#### What to do:
Where the string "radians" occurs in the material below, report the whole line.

· · · · · · ·

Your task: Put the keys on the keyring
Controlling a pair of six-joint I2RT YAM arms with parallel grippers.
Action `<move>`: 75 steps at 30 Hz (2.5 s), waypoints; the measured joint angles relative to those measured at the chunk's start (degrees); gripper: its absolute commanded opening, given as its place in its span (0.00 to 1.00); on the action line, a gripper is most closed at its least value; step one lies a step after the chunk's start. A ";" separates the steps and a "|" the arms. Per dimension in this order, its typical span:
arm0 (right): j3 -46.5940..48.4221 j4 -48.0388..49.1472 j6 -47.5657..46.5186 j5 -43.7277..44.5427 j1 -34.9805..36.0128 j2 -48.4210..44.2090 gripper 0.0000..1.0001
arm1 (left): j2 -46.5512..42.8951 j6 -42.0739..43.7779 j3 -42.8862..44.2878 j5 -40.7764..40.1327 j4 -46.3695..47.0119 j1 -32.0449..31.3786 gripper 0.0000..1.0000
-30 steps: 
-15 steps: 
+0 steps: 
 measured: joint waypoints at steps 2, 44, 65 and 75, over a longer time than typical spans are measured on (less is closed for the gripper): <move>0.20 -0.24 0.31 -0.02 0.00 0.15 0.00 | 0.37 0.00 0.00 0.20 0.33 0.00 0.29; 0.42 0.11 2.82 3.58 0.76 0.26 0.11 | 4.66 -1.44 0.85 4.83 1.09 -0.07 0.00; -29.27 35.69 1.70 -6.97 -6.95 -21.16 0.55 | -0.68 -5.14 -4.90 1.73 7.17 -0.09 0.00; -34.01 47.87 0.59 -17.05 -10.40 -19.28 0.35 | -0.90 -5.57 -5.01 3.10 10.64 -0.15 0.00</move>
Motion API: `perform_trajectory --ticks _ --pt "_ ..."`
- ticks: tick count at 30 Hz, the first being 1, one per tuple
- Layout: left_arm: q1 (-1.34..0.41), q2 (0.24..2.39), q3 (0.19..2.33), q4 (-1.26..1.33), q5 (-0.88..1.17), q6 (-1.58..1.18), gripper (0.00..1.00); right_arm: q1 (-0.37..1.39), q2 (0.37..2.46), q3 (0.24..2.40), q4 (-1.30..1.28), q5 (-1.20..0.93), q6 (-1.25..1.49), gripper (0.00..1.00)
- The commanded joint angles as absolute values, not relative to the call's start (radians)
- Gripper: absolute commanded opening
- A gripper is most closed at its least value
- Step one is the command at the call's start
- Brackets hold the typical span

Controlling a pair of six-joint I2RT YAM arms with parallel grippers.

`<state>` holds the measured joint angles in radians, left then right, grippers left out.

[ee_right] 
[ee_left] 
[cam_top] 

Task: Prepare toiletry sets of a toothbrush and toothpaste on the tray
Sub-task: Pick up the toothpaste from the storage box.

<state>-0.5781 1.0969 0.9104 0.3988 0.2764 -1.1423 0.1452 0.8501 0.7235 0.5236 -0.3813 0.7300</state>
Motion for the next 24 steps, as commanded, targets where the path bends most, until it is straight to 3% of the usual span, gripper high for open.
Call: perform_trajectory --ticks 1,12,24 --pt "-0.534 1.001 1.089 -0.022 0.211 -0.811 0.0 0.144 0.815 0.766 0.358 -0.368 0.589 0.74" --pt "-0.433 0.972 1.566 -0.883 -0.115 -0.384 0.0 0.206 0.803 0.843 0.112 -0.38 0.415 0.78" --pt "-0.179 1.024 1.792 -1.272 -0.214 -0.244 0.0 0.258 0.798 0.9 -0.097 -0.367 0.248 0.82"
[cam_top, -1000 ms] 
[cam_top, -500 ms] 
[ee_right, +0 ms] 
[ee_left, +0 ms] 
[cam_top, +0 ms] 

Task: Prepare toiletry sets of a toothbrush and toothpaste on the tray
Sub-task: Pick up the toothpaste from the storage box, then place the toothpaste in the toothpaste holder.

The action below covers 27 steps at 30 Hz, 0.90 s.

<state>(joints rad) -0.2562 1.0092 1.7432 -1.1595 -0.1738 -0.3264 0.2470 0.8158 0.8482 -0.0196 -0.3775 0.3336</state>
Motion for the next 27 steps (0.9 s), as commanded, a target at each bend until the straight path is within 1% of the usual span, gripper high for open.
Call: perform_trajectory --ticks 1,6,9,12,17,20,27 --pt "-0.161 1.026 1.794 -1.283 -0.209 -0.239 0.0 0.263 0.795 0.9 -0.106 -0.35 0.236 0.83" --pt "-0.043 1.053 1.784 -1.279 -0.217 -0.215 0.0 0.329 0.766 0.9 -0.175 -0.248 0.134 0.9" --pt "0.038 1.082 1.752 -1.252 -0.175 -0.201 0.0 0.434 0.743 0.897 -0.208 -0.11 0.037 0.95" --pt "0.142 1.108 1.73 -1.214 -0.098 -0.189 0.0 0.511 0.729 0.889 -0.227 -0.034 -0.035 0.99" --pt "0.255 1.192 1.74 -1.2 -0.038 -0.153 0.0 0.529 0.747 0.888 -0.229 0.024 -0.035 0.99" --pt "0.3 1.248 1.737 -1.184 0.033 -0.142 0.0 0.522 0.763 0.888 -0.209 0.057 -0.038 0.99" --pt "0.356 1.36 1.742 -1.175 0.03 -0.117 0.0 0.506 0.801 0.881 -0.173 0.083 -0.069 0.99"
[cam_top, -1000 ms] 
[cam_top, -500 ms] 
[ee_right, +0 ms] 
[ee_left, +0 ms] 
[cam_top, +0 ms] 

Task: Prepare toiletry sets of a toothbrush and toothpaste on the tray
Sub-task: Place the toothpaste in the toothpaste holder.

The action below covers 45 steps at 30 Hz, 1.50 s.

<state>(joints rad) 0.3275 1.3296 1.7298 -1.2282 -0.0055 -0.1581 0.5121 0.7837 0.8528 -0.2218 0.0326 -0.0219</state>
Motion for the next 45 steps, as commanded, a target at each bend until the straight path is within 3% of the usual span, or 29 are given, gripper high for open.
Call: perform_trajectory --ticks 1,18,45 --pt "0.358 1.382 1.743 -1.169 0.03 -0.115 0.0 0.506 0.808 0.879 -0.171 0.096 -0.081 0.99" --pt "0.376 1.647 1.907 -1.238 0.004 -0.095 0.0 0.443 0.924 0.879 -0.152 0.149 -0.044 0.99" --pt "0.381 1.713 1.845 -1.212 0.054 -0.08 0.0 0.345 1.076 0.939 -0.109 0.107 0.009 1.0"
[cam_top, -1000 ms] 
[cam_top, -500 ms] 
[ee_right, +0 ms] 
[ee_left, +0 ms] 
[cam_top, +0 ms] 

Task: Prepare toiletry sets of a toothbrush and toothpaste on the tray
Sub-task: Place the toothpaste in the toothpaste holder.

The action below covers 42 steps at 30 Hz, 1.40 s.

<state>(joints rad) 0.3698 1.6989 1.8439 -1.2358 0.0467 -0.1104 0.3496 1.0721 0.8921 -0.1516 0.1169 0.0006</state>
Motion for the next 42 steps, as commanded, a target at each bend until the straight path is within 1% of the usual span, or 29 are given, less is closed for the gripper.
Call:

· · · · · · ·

#### Task output:
- The commanded joint angles as absolute values, not relative to the call's start (radians)
`<state>` holds the measured joint angles in radians, left then right, grippers left out.

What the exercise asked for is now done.